- **DIRECTIONS**
The entire listing below needs to be transcribed word for word.

- **SUPPLIED INFORMATION**

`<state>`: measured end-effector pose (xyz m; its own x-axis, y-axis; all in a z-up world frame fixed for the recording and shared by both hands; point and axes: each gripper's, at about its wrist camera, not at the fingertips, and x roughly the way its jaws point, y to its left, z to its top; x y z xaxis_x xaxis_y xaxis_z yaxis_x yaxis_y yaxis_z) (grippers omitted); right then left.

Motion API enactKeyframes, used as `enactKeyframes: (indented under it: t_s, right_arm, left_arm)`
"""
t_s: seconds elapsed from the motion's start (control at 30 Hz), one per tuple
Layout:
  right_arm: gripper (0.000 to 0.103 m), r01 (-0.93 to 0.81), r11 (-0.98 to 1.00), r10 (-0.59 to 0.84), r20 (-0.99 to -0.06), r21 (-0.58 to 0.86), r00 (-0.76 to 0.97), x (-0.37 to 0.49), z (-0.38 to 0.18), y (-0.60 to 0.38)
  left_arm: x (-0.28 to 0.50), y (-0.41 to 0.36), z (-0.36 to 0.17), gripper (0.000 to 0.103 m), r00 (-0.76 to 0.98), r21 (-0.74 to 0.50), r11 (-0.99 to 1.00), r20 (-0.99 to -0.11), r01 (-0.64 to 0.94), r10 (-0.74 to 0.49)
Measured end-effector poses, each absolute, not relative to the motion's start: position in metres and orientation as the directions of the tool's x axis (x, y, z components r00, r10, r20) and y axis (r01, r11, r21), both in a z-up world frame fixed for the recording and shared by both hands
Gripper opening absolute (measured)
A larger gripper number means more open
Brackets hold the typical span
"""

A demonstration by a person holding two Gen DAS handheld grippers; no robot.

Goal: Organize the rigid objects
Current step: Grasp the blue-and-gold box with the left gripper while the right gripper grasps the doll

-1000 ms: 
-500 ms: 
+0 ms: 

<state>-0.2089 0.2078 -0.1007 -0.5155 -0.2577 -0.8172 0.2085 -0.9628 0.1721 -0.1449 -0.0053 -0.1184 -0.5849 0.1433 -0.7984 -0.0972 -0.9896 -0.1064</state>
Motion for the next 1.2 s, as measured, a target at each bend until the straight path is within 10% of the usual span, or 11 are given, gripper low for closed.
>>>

- **RESPONSE TO THE EXERCISE**
`<state>`: measured end-effector pose (xyz m; its own x-axis, y-axis; all in a z-up world frame fixed for the recording and shared by both hands; point and axes: each gripper's, at about its wrist camera, not at the fingertips, and x roughly the way its jaws point, y to its left, z to its top; x y z xaxis_x xaxis_y xaxis_z yaxis_x yaxis_y yaxis_z) (grippers omitted); right then left.

Motion API enactKeyframes, used as `enactKeyframes: (indented under it: t_s, right_arm, left_arm)`
"""
t_s: seconds elapsed from the motion's start (control at 30 Hz), one per tuple
Layout:
  right_arm: gripper (0.000 to 0.103 m), r01 (-0.93 to 0.81), r11 (-0.98 to 1.00), r10 (-0.59 to 0.84), r20 (-0.99 to -0.06), r21 (-0.58 to 0.86), r00 (-0.76 to 0.97), x (-0.37 to 0.49), z (-0.38 to 0.18), y (-0.60 to 0.38)
  left_arm: x (-0.28 to 0.50), y (-0.41 to 0.36), z (-0.36 to 0.17), gripper (0.000 to 0.103 m), r00 (-0.76 to 0.98), r21 (-0.74 to 0.50), r11 (-0.99 to 1.00), r20 (-0.99 to -0.11), r01 (-0.64 to 0.94), r10 (-0.74 to 0.49)
Measured end-effector poses, each absolute, not relative to the motion's start: position in metres and orientation as the directions of the tool's x axis (x, y, z components r00, r10, r20) and y axis (r01, r11, r21), both in a z-up world frame fixed for the recording and shared by both hands
Gripper opening absolute (measured)
A larger gripper number means more open
Brackets hold the typical span
"""

A demonstration by a person holding two Gen DAS handheld grippers; no robot.

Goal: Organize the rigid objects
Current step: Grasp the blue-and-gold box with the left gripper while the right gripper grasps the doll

-1000 ms: 
-500 ms: 
+0 ms: 

<state>-0.2089 0.2078 -0.1007 -0.5155 -0.2577 -0.8172 0.2085 -0.9628 0.1721 -0.1449 -0.0053 -0.1184 -0.5849 0.1433 -0.7984 -0.0972 -0.9896 -0.1064</state>
Motion for the next 1.2 s, as measured, a target at each bend until the straight path is within 10% of the usual span, or 11 are given, gripper low for closed.
>>>

Nothing further is needed to complete this exercise.